In a method known from WO 2004/099763 A1 Raman spectroscopy is used to investigate and analyze biological cells in which the microorganisms being investigated are cultured, isolated, exposed to excitation radiation and the Raman scattered radiation emitted by the cells analyzed spectroscopically. From the recorded spectral distributions of the emitted Raman scattered radiation, the characteristic values for the corresponding microorganisms are recorded by statistical analyses, for example, certain bands in the spectrum, and compared with corresponding characteristics of known microorganisms stored in databases. The analysis method is invasive, since the microorganisms being investigated are released from the cell and prepared. Preculturing of the analyzed cells is not prescribed.
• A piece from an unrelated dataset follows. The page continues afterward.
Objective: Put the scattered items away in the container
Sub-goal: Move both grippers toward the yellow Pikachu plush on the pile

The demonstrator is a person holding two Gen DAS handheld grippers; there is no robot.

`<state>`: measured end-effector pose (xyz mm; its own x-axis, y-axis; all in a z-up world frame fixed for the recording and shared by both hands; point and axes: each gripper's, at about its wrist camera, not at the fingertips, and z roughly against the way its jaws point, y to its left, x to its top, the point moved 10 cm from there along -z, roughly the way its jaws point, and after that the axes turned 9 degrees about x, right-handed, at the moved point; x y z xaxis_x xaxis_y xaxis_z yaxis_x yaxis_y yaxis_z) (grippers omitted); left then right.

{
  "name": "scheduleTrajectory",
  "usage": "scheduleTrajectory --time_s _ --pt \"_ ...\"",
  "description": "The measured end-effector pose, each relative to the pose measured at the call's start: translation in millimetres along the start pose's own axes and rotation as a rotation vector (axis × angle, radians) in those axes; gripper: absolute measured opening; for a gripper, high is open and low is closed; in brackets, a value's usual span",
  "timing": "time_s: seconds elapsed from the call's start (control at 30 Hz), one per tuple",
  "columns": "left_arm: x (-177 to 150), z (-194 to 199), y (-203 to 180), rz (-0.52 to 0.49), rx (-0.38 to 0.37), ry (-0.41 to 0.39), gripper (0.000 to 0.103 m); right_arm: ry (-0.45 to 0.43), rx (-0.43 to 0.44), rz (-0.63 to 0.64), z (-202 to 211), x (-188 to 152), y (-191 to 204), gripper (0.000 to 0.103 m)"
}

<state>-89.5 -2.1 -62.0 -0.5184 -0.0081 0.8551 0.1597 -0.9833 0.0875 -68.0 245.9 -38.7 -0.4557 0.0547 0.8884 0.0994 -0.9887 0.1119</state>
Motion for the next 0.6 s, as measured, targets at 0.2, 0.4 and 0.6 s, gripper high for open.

A drawback in this method is the invasive approach, which leads to destruction of the analyzed cells. Another drawback is the long measurement times connected with known Raman spectroscopic methods.
Starting from the prior art, the technical problem underlying the present invention consists mostly of providing means and methods for simple-to-handle, rapid, noninvasive, nondestructive detection and characterization of biological cells in biological samples, preferably cell combinations, tissues, cell suspensions or biological fluids.